WHAT YOU NEED TO DO
Go through the data and copy every line in which "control" appears.

Items from a dataset

▬▬▬▬▬▬▬▬▬▬

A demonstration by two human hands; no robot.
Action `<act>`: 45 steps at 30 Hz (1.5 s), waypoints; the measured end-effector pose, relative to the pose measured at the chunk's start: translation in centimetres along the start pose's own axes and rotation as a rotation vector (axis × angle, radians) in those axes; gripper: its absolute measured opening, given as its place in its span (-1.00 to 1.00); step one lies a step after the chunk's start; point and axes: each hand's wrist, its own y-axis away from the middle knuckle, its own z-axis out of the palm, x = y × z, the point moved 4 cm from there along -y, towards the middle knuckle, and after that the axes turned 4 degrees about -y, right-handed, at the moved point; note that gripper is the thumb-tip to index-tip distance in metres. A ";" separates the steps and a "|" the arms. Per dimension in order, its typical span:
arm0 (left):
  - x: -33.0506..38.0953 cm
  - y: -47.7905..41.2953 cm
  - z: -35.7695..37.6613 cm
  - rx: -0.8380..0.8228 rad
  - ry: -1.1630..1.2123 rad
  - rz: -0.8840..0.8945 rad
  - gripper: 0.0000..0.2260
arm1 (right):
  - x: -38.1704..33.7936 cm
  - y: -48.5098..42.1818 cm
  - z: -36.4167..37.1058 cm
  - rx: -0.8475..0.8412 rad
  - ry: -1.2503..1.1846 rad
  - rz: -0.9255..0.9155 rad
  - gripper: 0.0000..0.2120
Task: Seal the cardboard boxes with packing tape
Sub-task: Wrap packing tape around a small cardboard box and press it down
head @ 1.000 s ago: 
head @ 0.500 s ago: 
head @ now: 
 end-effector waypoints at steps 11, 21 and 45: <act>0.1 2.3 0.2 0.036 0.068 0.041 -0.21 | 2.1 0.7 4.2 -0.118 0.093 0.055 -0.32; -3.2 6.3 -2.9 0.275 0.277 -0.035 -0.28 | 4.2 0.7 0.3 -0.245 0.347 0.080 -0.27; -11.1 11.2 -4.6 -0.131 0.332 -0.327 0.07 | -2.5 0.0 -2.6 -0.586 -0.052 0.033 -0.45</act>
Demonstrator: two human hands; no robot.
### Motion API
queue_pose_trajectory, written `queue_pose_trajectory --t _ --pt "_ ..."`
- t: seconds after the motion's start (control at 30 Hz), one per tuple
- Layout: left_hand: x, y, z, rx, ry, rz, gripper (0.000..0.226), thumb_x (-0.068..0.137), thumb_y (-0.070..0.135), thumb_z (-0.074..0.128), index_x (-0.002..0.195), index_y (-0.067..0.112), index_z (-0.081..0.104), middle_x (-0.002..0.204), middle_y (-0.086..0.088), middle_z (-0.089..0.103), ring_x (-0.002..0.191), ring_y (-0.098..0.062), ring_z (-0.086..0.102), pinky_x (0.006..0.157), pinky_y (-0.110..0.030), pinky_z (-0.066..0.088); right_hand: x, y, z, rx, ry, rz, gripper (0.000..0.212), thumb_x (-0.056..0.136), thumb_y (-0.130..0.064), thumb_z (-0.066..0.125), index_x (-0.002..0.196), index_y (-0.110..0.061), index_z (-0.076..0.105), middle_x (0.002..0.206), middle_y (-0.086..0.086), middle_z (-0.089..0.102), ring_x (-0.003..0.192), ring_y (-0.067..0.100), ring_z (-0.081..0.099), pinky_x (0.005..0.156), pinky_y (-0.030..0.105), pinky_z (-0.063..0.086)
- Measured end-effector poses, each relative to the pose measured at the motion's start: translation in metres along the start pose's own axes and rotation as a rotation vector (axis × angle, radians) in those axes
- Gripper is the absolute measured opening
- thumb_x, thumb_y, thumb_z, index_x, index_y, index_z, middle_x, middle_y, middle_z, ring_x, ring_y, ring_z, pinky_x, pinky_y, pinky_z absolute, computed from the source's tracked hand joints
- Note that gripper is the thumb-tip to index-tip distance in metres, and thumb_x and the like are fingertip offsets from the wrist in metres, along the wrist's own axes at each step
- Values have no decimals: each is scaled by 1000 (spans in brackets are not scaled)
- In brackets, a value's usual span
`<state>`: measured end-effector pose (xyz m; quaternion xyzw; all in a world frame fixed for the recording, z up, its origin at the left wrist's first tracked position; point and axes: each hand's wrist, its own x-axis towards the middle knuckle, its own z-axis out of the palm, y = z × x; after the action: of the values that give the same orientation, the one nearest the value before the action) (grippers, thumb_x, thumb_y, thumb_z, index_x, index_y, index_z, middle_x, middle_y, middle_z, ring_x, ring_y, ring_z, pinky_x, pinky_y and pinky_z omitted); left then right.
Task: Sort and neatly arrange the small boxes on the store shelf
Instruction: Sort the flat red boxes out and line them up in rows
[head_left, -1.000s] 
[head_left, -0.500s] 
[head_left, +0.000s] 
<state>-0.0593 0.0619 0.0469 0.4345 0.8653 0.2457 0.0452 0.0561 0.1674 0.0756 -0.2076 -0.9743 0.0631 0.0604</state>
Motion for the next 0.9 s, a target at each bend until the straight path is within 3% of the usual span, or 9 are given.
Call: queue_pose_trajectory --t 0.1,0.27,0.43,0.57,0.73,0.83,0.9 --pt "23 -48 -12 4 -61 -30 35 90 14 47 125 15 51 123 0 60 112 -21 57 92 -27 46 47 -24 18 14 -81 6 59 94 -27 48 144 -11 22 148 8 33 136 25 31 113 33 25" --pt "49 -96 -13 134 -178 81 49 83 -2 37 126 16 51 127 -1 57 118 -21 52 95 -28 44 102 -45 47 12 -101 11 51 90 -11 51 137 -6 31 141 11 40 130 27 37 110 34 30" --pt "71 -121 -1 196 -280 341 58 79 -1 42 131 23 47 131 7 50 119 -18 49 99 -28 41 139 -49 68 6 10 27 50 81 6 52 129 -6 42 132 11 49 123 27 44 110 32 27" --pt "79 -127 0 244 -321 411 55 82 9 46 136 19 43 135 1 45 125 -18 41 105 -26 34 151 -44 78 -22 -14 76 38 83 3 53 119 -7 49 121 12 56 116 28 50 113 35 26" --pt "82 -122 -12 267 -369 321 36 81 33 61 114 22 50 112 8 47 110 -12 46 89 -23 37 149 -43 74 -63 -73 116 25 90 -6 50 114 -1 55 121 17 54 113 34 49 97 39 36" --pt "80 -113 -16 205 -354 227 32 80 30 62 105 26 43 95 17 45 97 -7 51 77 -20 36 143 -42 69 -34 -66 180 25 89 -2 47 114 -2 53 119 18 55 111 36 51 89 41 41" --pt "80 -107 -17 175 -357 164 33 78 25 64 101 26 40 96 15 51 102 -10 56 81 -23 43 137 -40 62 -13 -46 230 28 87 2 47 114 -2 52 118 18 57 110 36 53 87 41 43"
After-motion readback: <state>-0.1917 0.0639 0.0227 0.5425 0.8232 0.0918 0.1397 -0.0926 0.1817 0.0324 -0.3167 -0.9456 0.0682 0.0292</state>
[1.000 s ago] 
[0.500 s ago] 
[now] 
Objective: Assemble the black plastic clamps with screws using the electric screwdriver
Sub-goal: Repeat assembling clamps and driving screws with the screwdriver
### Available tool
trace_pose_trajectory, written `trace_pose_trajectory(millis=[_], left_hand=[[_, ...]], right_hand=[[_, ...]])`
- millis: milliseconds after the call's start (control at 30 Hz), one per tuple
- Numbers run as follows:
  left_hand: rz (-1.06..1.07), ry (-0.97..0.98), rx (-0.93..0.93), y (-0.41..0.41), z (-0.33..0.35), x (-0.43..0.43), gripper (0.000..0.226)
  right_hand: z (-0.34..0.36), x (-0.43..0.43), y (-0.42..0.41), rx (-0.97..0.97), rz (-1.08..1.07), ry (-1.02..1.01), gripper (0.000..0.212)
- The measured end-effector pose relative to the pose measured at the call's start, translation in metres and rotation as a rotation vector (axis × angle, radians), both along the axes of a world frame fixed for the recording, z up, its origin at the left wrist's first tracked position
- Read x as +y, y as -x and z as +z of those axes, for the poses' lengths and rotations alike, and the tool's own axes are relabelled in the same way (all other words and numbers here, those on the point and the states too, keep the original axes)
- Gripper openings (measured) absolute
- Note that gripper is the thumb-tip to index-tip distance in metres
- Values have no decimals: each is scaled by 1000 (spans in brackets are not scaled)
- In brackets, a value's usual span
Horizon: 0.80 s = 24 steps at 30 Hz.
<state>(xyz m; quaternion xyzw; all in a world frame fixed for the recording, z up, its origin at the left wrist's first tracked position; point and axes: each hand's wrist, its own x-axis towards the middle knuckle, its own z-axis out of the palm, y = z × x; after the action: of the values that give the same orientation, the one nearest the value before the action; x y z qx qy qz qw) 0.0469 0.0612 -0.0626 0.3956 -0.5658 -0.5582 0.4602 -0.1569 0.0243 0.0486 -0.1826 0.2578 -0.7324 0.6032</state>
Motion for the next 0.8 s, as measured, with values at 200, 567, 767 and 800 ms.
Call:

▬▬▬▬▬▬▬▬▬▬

RESULT BELOW
- t: seconds after the motion's start (control at 30 Hz), one per tuple
- millis: milliseconds after the call's start (control at 30 Hz), one per tuple

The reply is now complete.